> _Task instructions_
The answer must be an exact reproduction of the lines from the start of the records below through the line containing "- k: tick count", and nothing more.
Data for this exercise Block Start
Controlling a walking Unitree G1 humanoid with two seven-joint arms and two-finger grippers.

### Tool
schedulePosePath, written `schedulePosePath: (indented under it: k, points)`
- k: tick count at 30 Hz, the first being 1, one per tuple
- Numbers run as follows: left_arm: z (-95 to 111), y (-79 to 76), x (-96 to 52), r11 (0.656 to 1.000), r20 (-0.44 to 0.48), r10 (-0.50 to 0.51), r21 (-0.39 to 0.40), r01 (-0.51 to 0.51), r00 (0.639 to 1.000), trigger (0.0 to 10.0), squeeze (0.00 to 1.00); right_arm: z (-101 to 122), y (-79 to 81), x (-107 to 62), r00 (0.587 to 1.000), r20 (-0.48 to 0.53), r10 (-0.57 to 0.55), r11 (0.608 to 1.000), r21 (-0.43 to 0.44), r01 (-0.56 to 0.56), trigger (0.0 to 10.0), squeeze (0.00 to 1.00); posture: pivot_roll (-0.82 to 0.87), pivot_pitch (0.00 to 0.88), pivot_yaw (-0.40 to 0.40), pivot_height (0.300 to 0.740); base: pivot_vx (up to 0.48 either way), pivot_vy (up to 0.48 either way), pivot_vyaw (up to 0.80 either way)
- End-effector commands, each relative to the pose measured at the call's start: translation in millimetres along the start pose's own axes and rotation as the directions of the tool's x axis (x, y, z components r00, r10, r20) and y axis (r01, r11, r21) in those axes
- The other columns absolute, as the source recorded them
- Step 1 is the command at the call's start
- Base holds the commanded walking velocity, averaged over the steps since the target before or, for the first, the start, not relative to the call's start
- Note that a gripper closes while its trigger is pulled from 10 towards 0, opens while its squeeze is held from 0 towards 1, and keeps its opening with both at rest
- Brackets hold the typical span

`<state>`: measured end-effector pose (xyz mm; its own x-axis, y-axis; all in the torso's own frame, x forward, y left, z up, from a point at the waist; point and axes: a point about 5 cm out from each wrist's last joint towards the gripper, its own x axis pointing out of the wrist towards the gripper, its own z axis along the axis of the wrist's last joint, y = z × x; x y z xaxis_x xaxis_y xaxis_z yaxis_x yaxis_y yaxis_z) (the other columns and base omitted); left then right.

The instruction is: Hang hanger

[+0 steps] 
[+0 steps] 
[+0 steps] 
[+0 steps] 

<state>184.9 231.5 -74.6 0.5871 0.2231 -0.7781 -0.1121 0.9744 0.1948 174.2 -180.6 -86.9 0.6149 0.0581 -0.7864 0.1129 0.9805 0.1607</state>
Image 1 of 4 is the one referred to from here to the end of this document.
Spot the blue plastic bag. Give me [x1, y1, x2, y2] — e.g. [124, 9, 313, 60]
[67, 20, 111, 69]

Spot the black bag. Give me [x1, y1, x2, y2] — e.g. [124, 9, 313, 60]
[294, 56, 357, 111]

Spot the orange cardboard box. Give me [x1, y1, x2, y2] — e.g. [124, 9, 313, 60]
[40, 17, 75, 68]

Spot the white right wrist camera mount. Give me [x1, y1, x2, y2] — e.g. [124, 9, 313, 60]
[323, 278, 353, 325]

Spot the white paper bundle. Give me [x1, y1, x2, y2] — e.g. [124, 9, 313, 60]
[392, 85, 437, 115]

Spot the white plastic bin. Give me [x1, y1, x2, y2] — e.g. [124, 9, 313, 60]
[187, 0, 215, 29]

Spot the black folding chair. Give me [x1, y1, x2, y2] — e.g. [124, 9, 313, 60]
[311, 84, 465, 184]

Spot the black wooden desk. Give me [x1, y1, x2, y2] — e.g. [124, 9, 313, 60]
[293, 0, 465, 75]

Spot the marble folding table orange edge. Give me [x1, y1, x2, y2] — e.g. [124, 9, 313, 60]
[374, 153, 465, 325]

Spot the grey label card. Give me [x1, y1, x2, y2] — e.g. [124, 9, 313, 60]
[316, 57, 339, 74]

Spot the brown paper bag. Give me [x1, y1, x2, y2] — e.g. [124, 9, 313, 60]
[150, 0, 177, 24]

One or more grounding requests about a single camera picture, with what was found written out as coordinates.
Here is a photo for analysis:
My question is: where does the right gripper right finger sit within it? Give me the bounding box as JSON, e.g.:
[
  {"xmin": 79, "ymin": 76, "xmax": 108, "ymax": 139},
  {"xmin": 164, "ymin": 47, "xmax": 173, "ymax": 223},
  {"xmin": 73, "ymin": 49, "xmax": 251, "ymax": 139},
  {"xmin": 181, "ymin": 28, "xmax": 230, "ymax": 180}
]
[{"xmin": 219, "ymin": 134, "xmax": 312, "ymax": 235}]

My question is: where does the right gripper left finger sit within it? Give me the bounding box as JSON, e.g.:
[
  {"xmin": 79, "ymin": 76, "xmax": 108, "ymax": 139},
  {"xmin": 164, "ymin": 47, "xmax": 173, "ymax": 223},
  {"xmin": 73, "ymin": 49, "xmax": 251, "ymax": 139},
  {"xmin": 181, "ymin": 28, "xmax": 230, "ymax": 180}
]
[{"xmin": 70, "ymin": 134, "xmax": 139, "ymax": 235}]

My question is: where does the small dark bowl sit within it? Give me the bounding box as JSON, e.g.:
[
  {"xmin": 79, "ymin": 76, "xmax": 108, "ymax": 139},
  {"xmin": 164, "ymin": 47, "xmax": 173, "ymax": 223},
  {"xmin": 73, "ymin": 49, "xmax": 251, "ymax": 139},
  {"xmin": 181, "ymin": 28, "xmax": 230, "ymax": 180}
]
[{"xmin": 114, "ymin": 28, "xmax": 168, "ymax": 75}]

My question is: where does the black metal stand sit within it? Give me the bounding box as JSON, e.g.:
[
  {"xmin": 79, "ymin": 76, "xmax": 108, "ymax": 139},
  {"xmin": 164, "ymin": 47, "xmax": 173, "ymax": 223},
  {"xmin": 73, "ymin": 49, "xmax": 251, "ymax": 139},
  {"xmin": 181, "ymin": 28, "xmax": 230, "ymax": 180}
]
Data for this exercise Block End
> _Written response_
Controlling a walking Unitree G1 humanoid with two seven-joint arms and two-finger grippers.

### Tool
schedulePosePath, written `schedulePosePath: (indented under it: k, points)`
- k: tick count at 30 Hz, the first being 1, one per tuple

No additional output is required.